▶ **What is needed**
Copy out each line below that has the word "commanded" in it.

------------------------------------

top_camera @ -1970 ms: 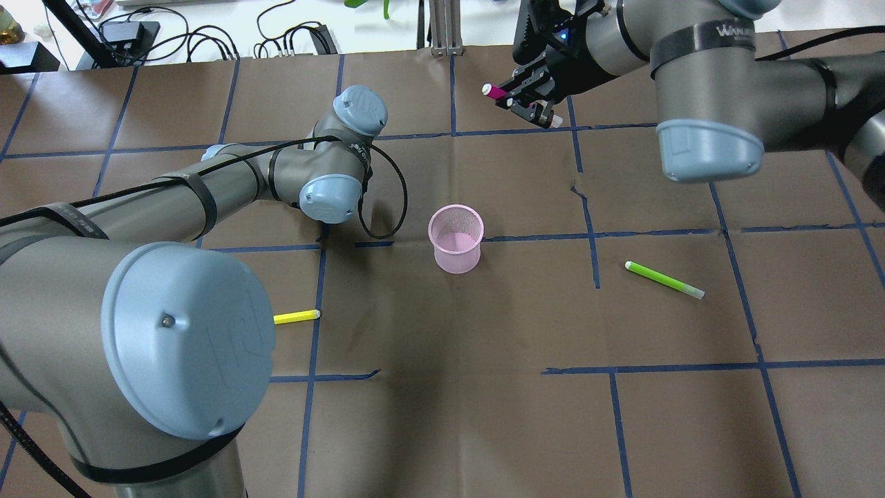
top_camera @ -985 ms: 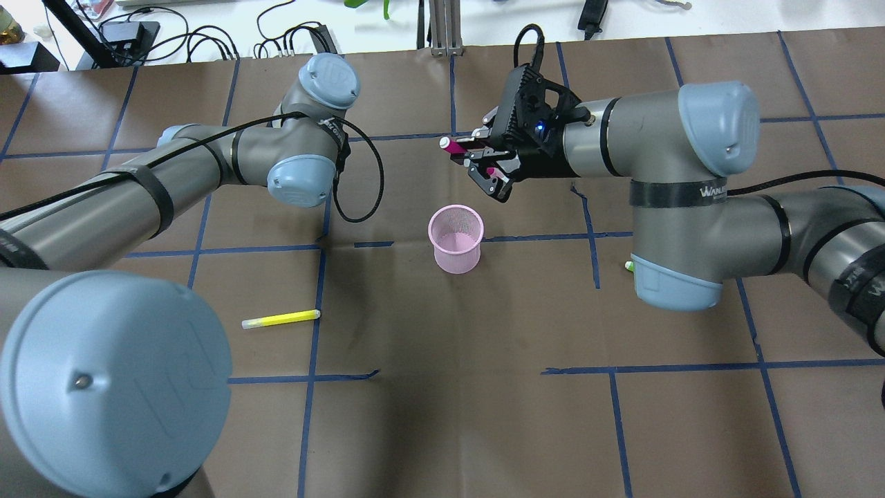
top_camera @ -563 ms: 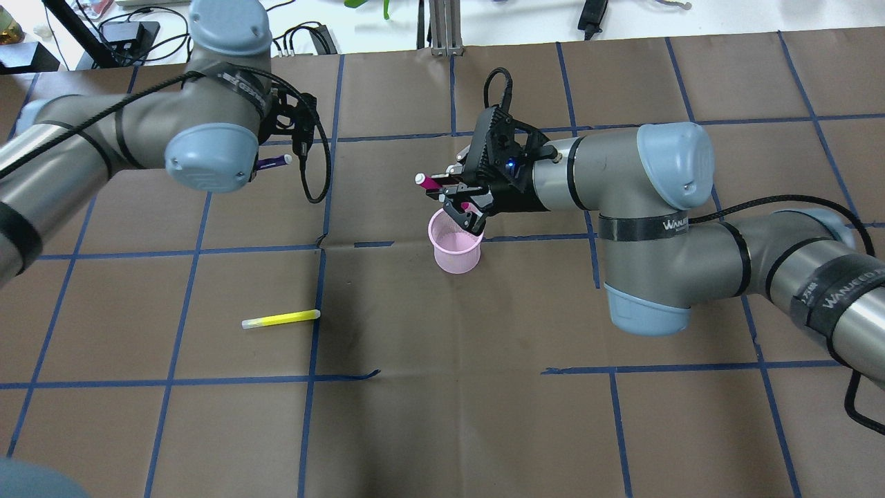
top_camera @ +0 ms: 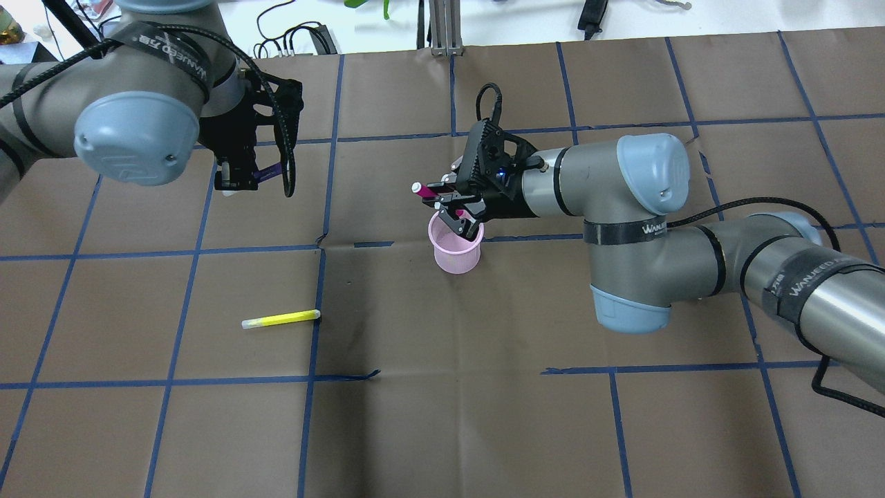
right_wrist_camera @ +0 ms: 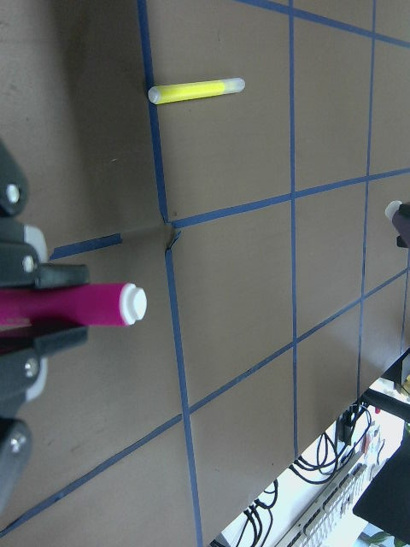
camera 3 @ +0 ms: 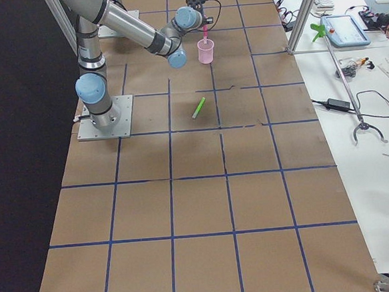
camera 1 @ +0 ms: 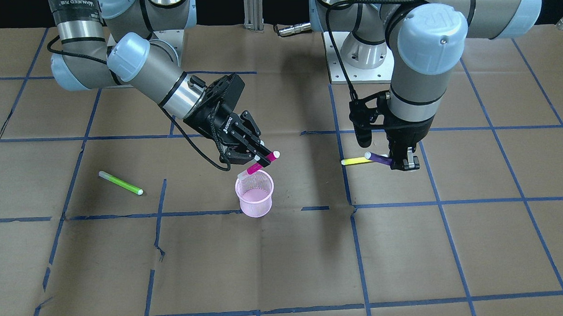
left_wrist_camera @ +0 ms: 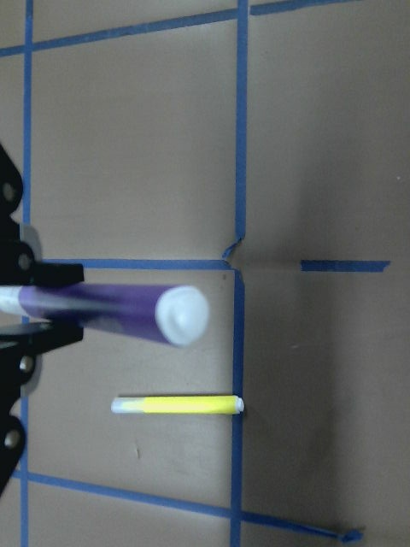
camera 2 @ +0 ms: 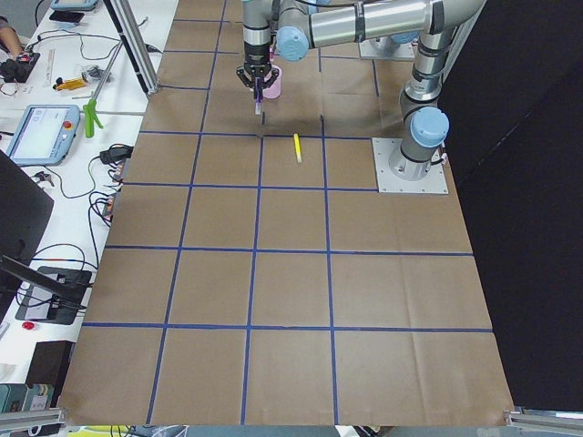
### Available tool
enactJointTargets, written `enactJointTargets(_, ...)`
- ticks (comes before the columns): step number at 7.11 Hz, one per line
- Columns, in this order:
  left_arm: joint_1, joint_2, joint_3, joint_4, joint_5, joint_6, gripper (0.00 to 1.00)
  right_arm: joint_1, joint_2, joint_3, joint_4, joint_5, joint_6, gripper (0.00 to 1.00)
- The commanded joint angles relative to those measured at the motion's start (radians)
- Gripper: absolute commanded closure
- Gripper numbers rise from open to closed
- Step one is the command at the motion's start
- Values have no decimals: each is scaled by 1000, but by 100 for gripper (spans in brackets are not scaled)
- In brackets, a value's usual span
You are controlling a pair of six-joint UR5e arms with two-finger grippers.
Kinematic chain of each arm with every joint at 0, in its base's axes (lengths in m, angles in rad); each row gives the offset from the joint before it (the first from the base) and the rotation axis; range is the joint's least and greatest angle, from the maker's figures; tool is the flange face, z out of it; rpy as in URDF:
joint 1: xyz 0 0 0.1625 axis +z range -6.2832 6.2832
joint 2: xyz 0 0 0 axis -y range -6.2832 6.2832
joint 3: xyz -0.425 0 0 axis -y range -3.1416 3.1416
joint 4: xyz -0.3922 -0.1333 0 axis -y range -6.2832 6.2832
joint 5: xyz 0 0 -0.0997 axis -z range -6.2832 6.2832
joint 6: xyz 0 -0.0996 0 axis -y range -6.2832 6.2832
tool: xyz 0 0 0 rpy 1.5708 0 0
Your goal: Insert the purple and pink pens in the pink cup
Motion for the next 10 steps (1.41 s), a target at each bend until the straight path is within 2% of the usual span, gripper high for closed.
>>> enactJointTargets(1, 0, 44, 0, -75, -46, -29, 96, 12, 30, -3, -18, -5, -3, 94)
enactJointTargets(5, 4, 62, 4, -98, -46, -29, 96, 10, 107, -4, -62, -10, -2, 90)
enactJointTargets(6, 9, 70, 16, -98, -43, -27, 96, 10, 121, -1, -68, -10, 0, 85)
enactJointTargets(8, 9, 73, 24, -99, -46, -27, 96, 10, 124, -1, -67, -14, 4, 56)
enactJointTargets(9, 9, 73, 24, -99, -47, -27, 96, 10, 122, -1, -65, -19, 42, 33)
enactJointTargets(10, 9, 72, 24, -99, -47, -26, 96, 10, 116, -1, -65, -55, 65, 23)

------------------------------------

▶ **Solution for this problem**
- The commanded joint angles relative to those measured at the motion's start (radians)
- Gripper: absolute commanded closure

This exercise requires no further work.